* _Task item_:
Where the string "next" shows up in a line of the records, copy that line.

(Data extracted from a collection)
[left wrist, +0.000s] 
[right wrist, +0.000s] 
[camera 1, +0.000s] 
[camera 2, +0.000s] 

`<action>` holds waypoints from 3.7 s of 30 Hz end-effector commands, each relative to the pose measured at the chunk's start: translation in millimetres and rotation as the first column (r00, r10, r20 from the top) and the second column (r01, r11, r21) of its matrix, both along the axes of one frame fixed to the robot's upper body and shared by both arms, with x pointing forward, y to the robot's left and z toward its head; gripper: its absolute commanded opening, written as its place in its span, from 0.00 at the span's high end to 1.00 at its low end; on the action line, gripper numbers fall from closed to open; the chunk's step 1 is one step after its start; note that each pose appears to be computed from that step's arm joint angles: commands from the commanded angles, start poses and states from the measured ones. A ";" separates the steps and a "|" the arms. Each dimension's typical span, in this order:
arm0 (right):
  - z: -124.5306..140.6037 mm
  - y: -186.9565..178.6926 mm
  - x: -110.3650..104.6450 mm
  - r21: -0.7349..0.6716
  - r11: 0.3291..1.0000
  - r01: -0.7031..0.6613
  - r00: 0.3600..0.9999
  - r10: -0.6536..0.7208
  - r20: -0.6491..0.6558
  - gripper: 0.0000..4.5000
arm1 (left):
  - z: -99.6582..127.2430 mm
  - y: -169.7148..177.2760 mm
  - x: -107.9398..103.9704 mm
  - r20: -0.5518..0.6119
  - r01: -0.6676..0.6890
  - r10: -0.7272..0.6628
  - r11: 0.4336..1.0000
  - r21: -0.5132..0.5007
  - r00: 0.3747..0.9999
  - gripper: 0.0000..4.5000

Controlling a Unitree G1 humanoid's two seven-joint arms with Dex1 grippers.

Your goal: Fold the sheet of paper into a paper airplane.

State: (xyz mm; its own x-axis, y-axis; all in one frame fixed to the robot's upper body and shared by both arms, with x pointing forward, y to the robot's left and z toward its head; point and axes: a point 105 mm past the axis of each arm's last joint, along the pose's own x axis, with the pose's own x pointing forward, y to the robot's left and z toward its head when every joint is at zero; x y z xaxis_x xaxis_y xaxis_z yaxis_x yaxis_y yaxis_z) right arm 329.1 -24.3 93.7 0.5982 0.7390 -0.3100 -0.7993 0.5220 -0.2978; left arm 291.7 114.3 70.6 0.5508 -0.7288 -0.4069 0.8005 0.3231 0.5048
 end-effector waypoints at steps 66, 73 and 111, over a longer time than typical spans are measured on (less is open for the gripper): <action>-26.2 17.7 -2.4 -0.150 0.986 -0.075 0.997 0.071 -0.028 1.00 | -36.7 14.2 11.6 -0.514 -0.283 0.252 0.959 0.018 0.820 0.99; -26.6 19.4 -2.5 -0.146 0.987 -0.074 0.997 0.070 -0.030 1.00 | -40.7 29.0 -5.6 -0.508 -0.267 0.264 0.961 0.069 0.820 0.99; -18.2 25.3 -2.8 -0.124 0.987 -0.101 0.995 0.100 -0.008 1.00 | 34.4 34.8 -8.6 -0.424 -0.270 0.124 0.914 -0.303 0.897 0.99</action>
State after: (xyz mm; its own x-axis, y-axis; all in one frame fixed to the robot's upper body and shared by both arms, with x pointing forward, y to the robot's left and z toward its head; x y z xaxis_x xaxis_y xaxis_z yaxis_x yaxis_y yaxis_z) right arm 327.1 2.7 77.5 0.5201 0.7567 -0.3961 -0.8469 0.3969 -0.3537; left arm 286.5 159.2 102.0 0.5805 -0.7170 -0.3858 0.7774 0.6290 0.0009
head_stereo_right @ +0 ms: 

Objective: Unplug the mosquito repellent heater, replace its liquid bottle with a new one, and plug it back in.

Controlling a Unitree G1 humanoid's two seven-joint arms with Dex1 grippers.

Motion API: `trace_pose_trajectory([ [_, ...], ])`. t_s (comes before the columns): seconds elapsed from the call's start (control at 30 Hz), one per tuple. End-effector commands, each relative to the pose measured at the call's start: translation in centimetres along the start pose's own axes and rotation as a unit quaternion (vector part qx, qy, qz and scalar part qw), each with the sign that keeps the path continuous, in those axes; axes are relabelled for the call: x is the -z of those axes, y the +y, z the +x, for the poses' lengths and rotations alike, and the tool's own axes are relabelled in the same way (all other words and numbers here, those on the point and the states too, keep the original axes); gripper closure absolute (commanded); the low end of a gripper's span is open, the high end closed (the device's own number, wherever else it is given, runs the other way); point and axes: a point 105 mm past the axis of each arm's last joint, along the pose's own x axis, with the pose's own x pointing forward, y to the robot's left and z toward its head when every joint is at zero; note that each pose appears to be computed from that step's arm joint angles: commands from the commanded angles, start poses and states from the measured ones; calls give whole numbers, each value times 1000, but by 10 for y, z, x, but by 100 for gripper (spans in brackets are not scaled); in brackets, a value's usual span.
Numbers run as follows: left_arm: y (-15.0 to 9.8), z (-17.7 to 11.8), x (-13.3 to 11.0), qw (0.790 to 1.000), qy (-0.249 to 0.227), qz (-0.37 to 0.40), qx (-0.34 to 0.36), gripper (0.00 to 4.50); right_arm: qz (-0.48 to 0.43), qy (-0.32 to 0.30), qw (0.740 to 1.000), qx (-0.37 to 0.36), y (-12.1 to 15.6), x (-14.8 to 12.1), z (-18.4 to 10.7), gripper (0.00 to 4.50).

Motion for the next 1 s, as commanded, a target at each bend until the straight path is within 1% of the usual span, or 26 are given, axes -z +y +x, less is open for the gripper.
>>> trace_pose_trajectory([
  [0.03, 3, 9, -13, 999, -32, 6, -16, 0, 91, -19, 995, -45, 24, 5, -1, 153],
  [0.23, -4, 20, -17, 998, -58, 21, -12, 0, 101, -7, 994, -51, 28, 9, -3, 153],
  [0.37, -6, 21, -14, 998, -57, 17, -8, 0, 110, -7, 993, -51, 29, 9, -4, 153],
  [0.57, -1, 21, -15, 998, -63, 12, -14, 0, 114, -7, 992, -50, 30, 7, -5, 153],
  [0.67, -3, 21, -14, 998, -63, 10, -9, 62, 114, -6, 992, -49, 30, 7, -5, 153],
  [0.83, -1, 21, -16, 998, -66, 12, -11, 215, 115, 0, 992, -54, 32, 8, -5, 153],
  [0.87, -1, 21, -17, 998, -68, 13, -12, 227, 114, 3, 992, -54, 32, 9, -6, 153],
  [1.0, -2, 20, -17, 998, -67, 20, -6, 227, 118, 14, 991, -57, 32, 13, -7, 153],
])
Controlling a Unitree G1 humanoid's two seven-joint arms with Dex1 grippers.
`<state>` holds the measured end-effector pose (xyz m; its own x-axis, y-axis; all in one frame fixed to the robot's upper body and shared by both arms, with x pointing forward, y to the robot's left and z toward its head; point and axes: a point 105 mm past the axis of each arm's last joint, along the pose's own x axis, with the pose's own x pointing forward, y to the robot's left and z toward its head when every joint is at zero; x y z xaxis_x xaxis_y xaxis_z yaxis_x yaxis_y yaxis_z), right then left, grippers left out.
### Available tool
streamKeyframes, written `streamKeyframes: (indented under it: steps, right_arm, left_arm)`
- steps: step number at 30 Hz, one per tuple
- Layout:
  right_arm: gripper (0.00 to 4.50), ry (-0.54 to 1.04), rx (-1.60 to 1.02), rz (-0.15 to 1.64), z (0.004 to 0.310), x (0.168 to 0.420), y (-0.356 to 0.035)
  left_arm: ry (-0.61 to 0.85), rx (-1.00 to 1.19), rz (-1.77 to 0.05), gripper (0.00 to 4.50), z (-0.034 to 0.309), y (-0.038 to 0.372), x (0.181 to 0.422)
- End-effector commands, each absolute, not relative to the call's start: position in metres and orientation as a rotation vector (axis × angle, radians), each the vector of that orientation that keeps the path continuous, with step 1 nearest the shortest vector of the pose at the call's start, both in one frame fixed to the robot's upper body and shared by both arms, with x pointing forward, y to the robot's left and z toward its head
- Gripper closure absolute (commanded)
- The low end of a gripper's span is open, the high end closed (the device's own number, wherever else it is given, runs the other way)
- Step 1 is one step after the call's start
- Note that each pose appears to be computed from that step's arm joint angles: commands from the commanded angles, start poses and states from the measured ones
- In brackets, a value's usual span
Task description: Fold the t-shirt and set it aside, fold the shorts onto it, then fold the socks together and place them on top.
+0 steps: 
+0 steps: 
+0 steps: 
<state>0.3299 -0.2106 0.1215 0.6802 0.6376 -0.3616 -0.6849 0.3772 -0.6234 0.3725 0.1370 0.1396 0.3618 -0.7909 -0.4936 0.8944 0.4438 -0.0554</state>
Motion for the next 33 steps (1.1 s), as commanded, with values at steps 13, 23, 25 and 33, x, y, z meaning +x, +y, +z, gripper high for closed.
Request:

* _Exercise result_:
Motion for the next 1 s, as commanded, a target at each bend until the straight path is within 1% of the usual span, or 26 are given, axes -z +y +x, less is open for the gripper.
Motion for the next 33 steps (1.1 s), as commanded, with values at steps 13, 23, 25 and 33, x, y, z meaning +x, +y, +z, gripper high for closed.

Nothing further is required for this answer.